Portanto, não é difícil perceber que existe uma grande diferença de tratamento entre os gêneros que perdura há muito tempo, o qual sempre obriga a mulher a assumir muitas vezes um comportamento que não quer e, assim, ela se vê obrigada a esconder a sua própria essência, apenas para se encaixar em moldes previamente determinados.
Ensinamos as mulheres a não ter ambição, não almejar o sucesso, pois isto pode ameaçar o homem. Ensinamos que em um relacionamento é a mulher que deve fazer concessões. Ensinamos que mulheres não podem agir como seres sexuais, sob o perigo de parecermos promíscuas e inaceitáveis como ser humano. Ensinamos que é melhor permanecer calada, do que iniciar uma discussão e contrariar um homem.
Enfim, ensinamos as mulheres a serem mestras na arte do fingimento, esquecendo de seus próprios desejos e sonhos, deixando de assumir o controle do seu destino. E, infelizmente, a ficar caladas quando sofrem qualquer tipo de agressão (seja física ou psicológica).
Sim, eu sei que não é nada fácil falar sobre gênero, sobre a violência contra o gênero feminino e, principalmente, sobre feminismo. Talvez porque a palavra “feminismo” sempre esteve cercada de preconceitos, os quais acabam limitando nosso pensamento e nossa forma de agir.

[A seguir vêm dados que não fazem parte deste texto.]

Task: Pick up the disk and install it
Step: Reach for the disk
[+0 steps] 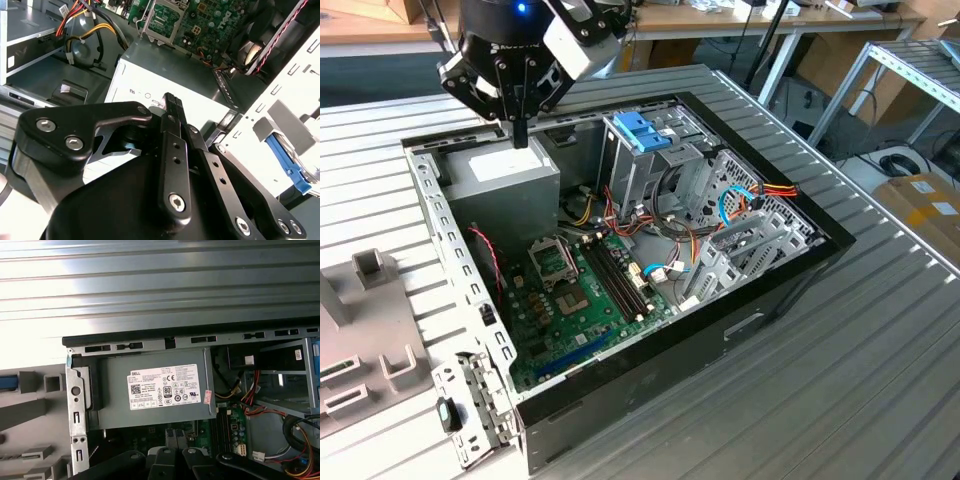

Em seu livro Sejamos todas Feministas, Chimamanda Ngozi Adichie afirma: “Por que usar a palavra ‘feminista’? Por que não dizer que você acredita nos direitos humanos ou algo parecido? Porque seria desonesto. O feminismo faz, obviamente, parte dos direitos humanos de uma forma geral – mas escolher uma expressão vaga como ‘direitos humanos’ é negar a especificidade e particularidade do problema de gênero. Seria uma maneira de fingir que as mulheres não foram excluídas ao longo dos séculos. Seria negar que a questão de gênero tem como alvo as mulheres. Que o problema não é o ser humano, mas especificamente um ser humano do sexo feminino”.
O problema está em aceitarmos comportamentos que claramente violam os direitos de qualquer pessoa, em especial àqueles comportamentos que automaticamente excluem as mulheres como pessoas que possuem os mesmos direitos de um homem.
Portanto, é necessário que ocorra uma mudança na nossa sociedade, na nossa cultura, e o primeiro passo está na reeducação de cada um, construindo uma nova linguagem em que as mulheres não são vistas apenas como algo para procriar e cuidar da casa, mas como pessoas que possuem direitos de ser o que quiserem.